Nothing but the lines from the one containing "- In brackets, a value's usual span" through the end of the entries below should be set down, each exactly as written.

[[ Input data, beginning ]]

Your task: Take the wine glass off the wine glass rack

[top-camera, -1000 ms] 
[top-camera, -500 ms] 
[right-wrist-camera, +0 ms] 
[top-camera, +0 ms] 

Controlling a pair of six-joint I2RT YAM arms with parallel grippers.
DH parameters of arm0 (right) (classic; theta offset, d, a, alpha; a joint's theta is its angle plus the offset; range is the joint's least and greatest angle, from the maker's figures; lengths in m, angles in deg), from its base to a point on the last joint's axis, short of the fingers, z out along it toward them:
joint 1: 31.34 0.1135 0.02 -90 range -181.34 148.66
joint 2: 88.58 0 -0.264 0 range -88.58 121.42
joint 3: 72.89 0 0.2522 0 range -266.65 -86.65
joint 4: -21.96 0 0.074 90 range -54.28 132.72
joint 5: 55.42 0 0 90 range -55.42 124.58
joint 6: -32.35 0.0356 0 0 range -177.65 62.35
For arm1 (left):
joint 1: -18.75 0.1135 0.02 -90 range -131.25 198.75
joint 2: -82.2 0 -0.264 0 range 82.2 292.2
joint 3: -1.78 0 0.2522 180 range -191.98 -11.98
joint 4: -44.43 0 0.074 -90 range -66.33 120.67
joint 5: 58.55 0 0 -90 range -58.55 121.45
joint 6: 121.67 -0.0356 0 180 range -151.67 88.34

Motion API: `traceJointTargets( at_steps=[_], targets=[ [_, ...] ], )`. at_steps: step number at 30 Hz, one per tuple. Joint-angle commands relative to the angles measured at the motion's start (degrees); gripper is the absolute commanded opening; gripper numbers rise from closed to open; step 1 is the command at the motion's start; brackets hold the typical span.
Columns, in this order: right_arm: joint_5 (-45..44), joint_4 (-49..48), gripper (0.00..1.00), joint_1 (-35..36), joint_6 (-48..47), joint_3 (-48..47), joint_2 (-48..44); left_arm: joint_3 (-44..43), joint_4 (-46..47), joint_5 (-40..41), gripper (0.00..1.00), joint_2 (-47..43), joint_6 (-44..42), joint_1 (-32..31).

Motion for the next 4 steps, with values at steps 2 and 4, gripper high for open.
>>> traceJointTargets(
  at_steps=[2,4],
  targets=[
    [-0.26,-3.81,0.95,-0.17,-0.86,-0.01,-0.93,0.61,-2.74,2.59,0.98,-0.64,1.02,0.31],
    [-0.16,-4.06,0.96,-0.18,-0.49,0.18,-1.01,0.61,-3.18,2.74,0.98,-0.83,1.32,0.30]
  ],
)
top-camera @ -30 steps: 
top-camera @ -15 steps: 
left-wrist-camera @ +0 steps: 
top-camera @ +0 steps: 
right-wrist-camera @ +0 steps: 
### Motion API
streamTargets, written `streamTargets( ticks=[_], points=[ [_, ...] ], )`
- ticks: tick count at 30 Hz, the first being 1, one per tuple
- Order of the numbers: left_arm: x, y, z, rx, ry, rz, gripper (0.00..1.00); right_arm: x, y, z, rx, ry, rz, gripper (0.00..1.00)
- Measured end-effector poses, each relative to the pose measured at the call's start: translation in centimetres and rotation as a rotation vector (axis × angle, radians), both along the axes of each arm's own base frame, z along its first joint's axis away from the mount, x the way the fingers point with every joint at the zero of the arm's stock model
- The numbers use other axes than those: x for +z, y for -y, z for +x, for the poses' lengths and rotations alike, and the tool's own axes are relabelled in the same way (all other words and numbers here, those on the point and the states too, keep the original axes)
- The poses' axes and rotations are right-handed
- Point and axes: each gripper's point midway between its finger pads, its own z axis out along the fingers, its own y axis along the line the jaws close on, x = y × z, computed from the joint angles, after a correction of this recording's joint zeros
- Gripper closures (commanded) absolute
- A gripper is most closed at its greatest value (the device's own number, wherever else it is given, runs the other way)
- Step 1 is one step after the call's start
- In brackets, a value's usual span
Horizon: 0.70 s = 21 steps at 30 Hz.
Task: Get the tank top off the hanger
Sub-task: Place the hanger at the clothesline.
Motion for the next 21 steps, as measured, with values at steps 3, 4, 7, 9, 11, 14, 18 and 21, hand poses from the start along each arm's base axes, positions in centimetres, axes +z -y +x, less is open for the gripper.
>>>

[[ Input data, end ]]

● **Output of the task**
- In brackets, a value's usual span
Horizon: 0.70 s = 21 steps at 30 Hz.
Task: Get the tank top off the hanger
Sub-task: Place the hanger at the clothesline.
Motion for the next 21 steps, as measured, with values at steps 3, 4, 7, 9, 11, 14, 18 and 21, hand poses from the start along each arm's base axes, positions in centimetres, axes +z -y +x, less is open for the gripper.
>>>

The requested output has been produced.